NEW YORK ­— ­After floundering for years, AnnTaylor Stores Corp. appears to have found its way again. The firm is headed for a turnaround, but is not quite there.

The key is a long run of sustained positive results, say retail consultants.

“When a company first starts to do well, it’s probably up against depressed figures and the degree of turnaround is unclear,” observed Arnold Aronson, managing director of retail strategies for Kurt Salmon Associates. “Before you can declare victory, you’ve got to have pretty much two years of positive performance on different financial indices. The first would be store-for-store sales. The second would be gross margin improvement. The third would be SGA [sales, general and administrative expenses] improvement, to be able to lower SGA percentage by maintaining or decreasing expenses as sales rise. That’s what you call leverage, and then ultimately the net profit is the sum total of the three areas.” And even then, Aronson added, “there has to be a sense of a growing customer base, and not just a temporary turnaround by doing expedient things. Remember, Allen Questrom [former J.C. Penney chairman and chief executive] said it would be three to five years before Penney’s could declare victory” with a turnaround. “It was two or three years before they could say a major phase of a turnaround had happened. The J. Crew turnaround didn’t happen in a year. Mickey Drexler has been there three years and just now they are thinking of an IPO. A solid turnaround is at least two years in the making, or maybe more, depending on the complexity of the problems the company was encountering.”

Why does it take so long?
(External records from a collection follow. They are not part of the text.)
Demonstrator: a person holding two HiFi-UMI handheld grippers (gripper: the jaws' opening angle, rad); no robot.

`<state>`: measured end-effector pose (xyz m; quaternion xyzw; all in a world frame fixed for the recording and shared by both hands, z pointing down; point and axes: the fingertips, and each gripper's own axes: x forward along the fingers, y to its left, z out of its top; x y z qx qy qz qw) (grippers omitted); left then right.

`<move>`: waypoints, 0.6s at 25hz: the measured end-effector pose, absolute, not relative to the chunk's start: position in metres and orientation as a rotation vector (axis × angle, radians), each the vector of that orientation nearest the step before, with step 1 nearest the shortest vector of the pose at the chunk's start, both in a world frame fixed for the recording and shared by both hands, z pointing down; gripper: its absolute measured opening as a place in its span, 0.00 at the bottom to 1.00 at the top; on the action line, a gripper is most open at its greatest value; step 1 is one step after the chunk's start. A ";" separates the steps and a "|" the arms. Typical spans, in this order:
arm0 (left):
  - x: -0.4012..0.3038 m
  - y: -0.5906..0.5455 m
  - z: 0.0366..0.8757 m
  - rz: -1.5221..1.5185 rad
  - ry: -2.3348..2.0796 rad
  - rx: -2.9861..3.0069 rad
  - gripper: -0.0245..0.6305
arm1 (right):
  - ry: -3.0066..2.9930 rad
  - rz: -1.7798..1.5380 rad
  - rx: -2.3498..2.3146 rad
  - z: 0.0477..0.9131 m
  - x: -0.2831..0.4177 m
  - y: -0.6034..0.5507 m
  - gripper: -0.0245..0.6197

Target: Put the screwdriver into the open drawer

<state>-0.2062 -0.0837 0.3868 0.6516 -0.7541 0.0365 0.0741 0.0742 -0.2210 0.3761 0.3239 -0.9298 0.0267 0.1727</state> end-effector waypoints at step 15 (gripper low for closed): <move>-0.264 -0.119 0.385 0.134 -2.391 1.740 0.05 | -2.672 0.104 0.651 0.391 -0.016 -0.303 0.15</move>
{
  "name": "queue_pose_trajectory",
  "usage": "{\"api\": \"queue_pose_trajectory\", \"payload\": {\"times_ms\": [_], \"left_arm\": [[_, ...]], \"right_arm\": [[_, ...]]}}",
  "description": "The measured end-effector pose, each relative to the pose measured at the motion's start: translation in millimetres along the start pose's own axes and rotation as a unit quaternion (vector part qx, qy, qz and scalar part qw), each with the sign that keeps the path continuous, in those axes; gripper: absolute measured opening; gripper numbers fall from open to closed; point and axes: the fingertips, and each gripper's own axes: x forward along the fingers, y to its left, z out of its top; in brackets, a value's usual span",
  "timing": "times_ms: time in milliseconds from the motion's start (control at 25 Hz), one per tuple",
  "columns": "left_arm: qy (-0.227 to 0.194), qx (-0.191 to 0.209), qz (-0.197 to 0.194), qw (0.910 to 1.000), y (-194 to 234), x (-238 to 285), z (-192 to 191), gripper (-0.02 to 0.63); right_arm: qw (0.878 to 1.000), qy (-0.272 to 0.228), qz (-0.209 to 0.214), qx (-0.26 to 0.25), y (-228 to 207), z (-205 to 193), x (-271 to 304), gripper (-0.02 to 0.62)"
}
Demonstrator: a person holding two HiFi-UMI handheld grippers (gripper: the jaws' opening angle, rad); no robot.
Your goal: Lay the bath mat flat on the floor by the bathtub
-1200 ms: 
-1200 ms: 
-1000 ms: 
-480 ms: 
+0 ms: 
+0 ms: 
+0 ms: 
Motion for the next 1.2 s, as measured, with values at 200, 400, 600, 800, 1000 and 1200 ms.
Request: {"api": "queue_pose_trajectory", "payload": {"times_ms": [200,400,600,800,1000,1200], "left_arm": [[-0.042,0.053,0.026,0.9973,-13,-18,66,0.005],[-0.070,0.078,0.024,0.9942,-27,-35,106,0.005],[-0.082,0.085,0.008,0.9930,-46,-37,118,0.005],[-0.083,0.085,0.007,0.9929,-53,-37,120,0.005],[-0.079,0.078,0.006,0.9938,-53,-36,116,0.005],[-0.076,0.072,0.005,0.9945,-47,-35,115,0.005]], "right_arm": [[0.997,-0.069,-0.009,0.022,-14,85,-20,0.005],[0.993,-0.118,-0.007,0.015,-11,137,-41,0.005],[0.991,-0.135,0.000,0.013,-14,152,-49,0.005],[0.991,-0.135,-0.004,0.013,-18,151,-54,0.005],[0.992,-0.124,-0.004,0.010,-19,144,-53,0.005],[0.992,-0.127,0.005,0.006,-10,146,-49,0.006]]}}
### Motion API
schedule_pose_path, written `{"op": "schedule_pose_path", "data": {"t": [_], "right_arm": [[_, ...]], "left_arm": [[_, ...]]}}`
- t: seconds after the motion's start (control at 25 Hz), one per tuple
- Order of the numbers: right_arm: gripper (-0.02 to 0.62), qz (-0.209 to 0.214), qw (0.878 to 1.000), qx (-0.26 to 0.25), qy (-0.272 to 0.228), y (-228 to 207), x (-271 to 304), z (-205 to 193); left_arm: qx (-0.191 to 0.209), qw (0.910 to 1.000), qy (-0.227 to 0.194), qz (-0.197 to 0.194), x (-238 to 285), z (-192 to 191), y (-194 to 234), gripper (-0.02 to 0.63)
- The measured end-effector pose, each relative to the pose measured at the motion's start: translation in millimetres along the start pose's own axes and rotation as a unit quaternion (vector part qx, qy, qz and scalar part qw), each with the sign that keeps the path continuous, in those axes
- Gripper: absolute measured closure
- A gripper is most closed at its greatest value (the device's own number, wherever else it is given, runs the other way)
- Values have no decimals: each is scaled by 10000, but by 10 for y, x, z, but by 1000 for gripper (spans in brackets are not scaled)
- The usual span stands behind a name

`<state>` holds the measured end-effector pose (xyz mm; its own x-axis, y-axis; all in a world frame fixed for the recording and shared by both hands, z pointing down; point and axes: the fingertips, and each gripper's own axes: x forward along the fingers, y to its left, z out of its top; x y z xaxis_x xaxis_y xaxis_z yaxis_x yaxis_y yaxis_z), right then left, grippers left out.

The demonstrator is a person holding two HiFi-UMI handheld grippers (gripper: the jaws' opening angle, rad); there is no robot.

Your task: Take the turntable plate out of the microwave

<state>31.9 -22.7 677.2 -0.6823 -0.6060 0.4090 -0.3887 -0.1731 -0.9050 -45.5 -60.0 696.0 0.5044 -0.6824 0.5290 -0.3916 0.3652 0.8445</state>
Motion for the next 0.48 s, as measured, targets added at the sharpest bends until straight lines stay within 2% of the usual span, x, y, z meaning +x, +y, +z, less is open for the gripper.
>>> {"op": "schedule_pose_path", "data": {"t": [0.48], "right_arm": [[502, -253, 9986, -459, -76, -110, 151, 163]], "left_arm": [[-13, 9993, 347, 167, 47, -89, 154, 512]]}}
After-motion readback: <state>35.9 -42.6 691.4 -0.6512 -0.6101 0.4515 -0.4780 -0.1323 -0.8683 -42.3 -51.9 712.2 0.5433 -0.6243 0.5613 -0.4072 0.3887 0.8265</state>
According to Michael Appel, managing director of Quest Turnaround Advisors: “First you’ve got to figure what’s gone wrong and then you have to figure out a new design direction. Then you have to develop product and get it produced and then you have to deal with presentation issues and marketing issues. You can’t put a new message out until you have the product to support the new message. For a vertically integrated retailer, it’s a pretty long process. It could easily take a year.”

This story first appeared in the June 26, 2006 issue of WWD. Subscribe Today.

Dawn Mello, president of Dawn Mello & Associates, a consultant to fashion and retail firms, sees the turnaround phenomenon a bit differently. “Forget the dollars and the cents,” she stated. “It’s when the customers appreciate the product, and then that will be reflected in sales and profits.”